* **TASK ITEM**
In your copy of the data, omit the pictures and keep all else exactly as given.

* **GIVEN MATERIAL**
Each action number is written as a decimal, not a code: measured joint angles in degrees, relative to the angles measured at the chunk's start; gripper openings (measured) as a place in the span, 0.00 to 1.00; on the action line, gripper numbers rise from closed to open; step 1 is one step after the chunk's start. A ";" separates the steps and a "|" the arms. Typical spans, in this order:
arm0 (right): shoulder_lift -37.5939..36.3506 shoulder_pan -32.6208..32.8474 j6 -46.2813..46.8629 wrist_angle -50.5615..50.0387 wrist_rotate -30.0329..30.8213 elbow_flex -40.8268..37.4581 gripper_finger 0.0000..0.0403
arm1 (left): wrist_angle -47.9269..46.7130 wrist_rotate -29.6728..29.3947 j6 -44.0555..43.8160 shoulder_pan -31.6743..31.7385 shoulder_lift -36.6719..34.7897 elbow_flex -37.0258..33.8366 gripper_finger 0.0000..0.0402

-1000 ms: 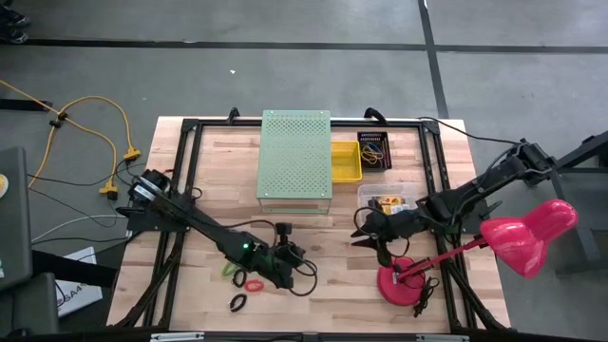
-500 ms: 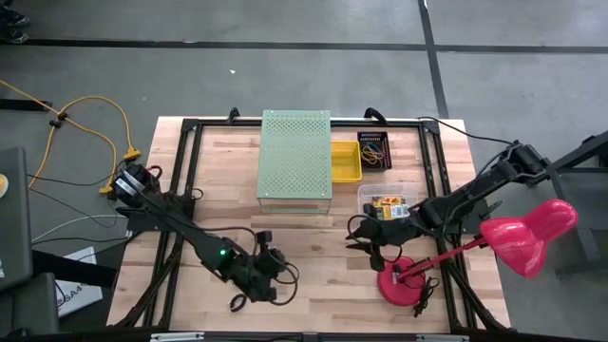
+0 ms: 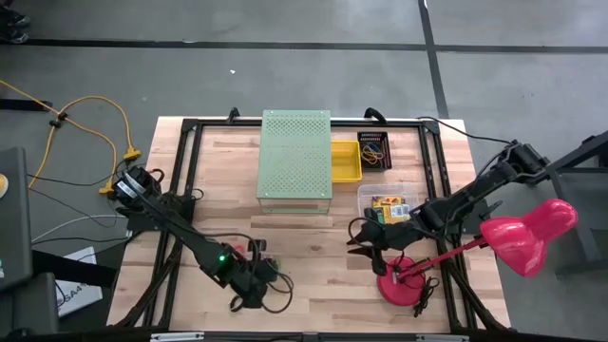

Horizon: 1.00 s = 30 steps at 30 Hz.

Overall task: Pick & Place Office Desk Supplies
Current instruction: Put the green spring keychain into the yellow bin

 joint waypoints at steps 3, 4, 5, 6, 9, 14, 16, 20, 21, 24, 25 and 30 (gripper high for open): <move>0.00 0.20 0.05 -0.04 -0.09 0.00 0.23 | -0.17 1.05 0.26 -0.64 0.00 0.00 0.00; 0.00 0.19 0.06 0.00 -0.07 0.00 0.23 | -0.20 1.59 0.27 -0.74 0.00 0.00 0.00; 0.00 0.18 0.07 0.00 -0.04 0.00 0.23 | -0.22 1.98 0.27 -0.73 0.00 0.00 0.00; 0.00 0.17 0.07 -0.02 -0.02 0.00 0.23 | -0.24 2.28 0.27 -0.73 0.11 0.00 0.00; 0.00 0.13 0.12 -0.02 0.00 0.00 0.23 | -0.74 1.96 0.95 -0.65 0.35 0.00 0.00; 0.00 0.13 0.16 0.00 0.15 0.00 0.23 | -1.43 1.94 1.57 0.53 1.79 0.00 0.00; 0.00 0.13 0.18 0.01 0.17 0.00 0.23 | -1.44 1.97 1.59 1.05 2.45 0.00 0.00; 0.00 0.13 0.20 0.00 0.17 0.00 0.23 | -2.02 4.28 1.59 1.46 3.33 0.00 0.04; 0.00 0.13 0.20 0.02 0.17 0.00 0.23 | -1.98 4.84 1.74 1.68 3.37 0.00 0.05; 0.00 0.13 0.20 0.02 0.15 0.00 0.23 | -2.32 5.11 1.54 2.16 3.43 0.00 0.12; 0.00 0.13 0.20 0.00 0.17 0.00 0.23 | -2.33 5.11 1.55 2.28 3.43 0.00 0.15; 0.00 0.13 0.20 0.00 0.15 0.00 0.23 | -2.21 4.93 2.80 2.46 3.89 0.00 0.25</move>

* **YOUR SOLUTION**
Each action number is written as a decimal, not a code: measured joint angles in degrees, relative to the angles measured at the chunk's start; gripper openings (measured) as a place in the span, 0.00 to 1.00; on the action line, gripper numbers rise from closed to open; step 1 is one step after the chunk's start. A ";" separates the steps and a "|" the arms. Typical spans, in this order:
arm0 (right): shoulder_lift -37.5939..36.3506 shoulder_pan -32.6208..32.8474 j6 -46.2813..46.8629 wrist_angle -50.5615..50.0387 wrist_rotate -30.0329..30.8213 elbow_flex -40.8268..37.4581 gripper_finger 0.0000..0.0403
arm1 (left): wrist_angle -47.9269..46.7130 wrist_rotate -29.6728..29.3947 j6 -44.0555..43.8160 shoulder_pan -31.6743..31.7385 shoulder_lift -36.6719..34.7897 elbow_flex -37.0258..33.8366 gripper_finger 0.0000..0.0402

-1000 ms: 
-500 ms: 
+0 ms: 

Horizon: 1.00 s = 30 steps at 30 Hz.

Overall task: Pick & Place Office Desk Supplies
Current instruction: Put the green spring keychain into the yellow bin

 joint waypoints at steps 3, 4, 5, 6, 9, 14, 16, 20, 21, 24, 25 and 30 (gripper high for open): <move>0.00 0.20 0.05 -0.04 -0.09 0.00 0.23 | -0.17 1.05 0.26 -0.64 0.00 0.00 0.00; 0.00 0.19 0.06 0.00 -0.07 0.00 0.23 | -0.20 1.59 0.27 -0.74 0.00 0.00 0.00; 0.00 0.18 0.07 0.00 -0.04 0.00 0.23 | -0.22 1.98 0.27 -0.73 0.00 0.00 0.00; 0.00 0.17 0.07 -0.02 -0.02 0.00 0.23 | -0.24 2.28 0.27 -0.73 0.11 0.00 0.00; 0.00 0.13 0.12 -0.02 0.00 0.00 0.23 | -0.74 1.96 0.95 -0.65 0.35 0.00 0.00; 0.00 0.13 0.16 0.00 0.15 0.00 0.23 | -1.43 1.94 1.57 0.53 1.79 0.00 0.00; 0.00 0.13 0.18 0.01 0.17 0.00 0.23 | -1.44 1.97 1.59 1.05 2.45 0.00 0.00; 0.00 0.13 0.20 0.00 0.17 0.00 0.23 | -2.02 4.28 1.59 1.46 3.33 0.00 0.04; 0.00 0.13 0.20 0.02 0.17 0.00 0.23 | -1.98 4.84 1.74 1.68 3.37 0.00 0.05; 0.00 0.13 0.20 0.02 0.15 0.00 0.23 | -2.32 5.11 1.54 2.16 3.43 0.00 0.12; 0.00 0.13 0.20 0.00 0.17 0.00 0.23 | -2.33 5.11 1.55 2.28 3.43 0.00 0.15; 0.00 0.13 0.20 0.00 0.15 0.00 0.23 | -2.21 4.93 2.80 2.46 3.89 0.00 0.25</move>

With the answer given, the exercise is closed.